OPINION-EDITORIAL

Pennsylvania's 18th

Good news for the two-party system

As far as we can tell, Roy Moore still hasn't conceded defeat down in Bama. So the Republican candidate in Pennsylvania's 18th congressional district, Rick Saccone, might hold out hope for a few more days. In that race, it's still early. In a congressional election in which a quarter-million people voted, a 600-vote difference might very well merit a recount.

But one thing's already for certain in the Pennsylvania special election: There's hope yet for the two-party system.

Where, oh where have the Mike Rosses and Mike Beebes gone? Or, for that matter, the Winthrop Rockefellers. Once upon a time, chillen', there were conservative Democrats and liberal Republicans. The parties weren't so cemented into their ideological positions.

A liberal Republican could be elected president. Like, say, somebody like an Abraham Lincoln. And conservative Democrats could be elected to high office as well. Like, oh, any of the Southern governors and senators who roamed these latitudes from the Civil War to the New Deal to the Reagan Revolution.

Today, it'd be difficult for a liberal Republican to keep his rewards card at the local grocer, much less win a Republican primary. And a conservative Democrat? Well, you can see what has happened to the Blue Dogs. Mostly they've been hounded into retirement, and not just by the opposition party.

Yet there are occasional exceptions to that dismal rule. Case in point: The Democrat who is currently leading the Pennsylvania 18th.

His name is Conor Lamb, and, no, we hadn't heard of him before last week either. But we have a feeling we'll be hearing a lot more about him in the years to come. He's a part of a rare breed: a conservative(ish) Democrat.

What's more, he claims to be. Which might be more amazing. For who goes into a Democratic primary bragging about being anti-abortion and pro-gun?

Conor Lamb has called for stronger background checks, but no new restrictions on guns. He's said to be a debt hawk. He even supports President Trump's tariffs, although we're pretty sure that's not a conservative position, only a Trumpian one.

Conor Lamb also personally opposes abortion. But . . . and with some politicians there's always a but. Dispatches from the campaign trail say he supports the Supreme Court's Roe v. Wade decision legalizing it. So he feels really bad for the kid aborted, but . . . so what? He won't vote to do anything about it? If that's a brave stand for a politician, what would a convenient one be? Although it may be close to how many Americans think about the subject, more's the pity.

In the aftermath of the election Tuesday night, some commentators on the right accused Conor Lamb of running as a Republican on the Democratic ticket. How that's a problem for either party isn't clear.

There was a time--it wasn't that long ago--when members of the other party were considered the loyal opposition, not the enemy. And after hours, not even opposition. And during floor debates, one party member could be dispatched to the other side--white flag unneeded--to discuss avenues of compromise. And eventually sent back, scalp intact. When all that began to change is unclear, but it's been recently. What is clear is that the adversarial nature of American politics has been replaced by a combative one, and that's not good for We the People.
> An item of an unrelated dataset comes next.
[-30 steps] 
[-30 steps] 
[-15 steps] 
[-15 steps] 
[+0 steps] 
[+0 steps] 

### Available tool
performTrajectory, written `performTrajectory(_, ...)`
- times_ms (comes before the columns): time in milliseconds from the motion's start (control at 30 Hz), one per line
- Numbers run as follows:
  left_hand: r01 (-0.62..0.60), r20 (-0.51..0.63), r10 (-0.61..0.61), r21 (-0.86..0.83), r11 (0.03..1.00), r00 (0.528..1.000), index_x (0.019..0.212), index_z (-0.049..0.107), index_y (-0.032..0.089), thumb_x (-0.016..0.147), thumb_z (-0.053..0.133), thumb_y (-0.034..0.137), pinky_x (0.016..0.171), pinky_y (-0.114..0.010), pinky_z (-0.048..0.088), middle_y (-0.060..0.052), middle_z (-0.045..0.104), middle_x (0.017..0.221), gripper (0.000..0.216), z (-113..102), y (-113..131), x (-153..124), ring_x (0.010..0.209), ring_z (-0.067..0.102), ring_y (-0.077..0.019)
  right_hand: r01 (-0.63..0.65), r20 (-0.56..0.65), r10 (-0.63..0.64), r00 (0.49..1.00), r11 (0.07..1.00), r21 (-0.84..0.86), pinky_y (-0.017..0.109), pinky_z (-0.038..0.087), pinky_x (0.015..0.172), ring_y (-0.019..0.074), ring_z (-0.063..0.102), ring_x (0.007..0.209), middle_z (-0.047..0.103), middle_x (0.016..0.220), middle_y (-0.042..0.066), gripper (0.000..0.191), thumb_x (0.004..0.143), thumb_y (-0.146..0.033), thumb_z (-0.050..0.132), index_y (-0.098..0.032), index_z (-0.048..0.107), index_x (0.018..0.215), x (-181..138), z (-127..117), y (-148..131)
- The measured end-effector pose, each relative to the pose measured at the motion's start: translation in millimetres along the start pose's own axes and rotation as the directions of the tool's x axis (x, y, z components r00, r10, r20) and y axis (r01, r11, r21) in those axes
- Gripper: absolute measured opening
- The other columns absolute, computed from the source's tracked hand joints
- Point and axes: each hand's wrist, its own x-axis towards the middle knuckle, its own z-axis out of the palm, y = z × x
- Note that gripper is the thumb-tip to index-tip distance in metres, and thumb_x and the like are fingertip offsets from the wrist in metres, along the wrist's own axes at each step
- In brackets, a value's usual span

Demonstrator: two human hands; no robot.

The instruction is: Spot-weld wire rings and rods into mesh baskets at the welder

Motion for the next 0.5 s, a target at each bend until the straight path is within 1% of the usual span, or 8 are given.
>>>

Rebranding isn't necessarily a bad thing in politics. Sometimes it's downright necessary. It's been a common practice, even before it was called rebranding. That's how Federalists became Republicans, and those Republicans became Whigs, who became Republicans again, and started out as liberals opposed to slavery and ended up as conservatives standing astride of the world yelling Stop!

Ended up? Who's to say anything has ended up? For as much as we know, soon the Republicans will be considered the left again and the Democrats the right. And they'll fight over the legacies of former presidents both will call their own. Much as today liberals and Republicans claim Lincoln.

So what's in a name? A lot. It meant something when liberals became progressives, mainly that "liberal" had acquired too much baggage to be a salable tag in American politics, just as the Federalists had come to stand for a discredited past--despite their glory years as designers of the Constitution and the first party to govern under it, setting precedents still respected and observed even till this day.

Will Conor Lamb be a turning point in American politics, when the parties open up again to opposing points of view, and don't appoint special intra-party prosecutors to drum out all but the pure of heart and thought? Or will he just be a blip in an off-year special election?

We know which we'd prefer. And the one that'd be the best news for the American system.